Autostrada’s pasta, more than ably executed by chef de cuisine Fernando Montaner, is very good.

BEN NELMS/The Globe and Mail

We returned the favour by sharing our vitello tonnato – cold slices of blushing-pink, sous-vide-poached veal shaved as thin as mortadella, neatly nested under a thick glob of tuna-egg sauce studded with capers.

“No, we couldn’t,” they demurred, as we foisted the plate in front of them.

“Yes, you must.” Their eyes rolled with pleasure.

Between shared courses, two other couples came over to greet our neighbours – whose names we never did get, even though we discovered that they have two children, live nearby, were going home far too early for a date night and have dined here several times since the restaurant opened in January.

I eat out a lot; at least three times a week. This never happens.

Autostrada Osteria is located off the beaten track and primarily frequented by famished locals, not tourists.

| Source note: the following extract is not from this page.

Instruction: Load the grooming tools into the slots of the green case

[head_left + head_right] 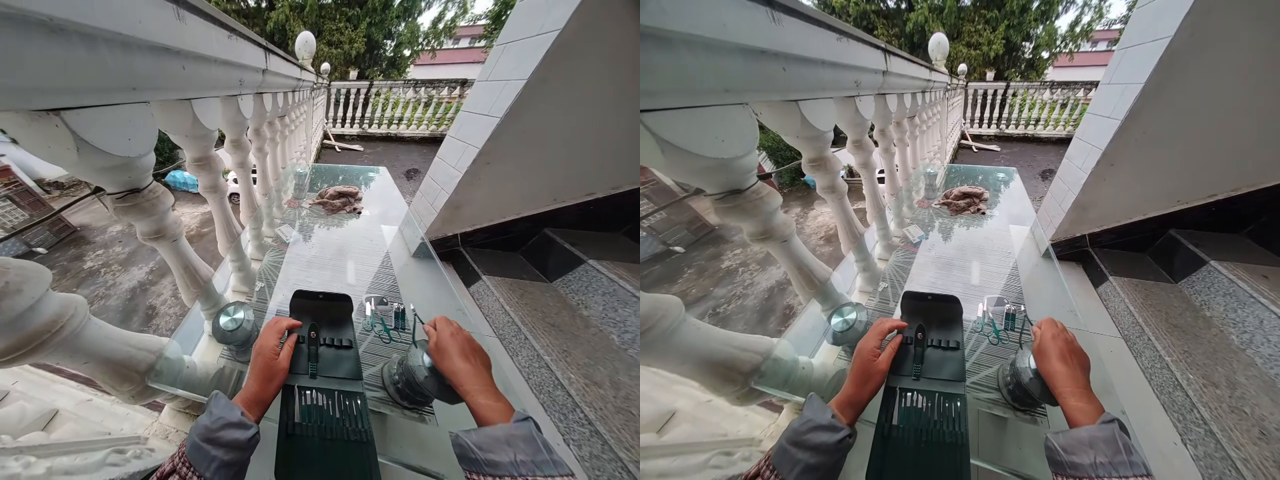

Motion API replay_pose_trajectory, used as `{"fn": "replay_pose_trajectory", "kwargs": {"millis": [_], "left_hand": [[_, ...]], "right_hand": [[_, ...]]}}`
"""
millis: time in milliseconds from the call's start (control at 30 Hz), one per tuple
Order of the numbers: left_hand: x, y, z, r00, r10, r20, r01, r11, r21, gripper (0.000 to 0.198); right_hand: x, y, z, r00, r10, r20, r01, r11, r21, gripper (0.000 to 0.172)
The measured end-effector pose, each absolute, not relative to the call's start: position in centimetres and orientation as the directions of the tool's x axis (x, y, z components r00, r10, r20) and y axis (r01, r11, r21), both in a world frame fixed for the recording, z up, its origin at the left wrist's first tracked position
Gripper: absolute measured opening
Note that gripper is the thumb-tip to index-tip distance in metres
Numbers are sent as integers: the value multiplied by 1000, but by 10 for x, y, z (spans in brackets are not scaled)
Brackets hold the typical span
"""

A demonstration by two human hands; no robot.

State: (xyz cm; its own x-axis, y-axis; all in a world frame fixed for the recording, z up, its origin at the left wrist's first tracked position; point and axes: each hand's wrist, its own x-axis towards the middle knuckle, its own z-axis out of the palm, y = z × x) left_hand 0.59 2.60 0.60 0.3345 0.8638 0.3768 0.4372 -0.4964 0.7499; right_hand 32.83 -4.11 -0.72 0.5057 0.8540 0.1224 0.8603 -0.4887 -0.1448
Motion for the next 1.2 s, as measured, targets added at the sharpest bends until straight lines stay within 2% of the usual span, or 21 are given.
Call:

BEN NELMS/The Globe and Mail

On a previous visit, I dined at the six-seat bar, playing wingman for a buddy, then excused myself from the blossoming flirtation to join three gal pals that I hadn’t seen in ages. It seemed as though everyone was moving around and mingling. Even the bartender, co-owner Dustin Dockendorf, took a break to sit down with friends. Earlier in the evening, the other co-owner, chef Lucais Syme, was there noshing with his family.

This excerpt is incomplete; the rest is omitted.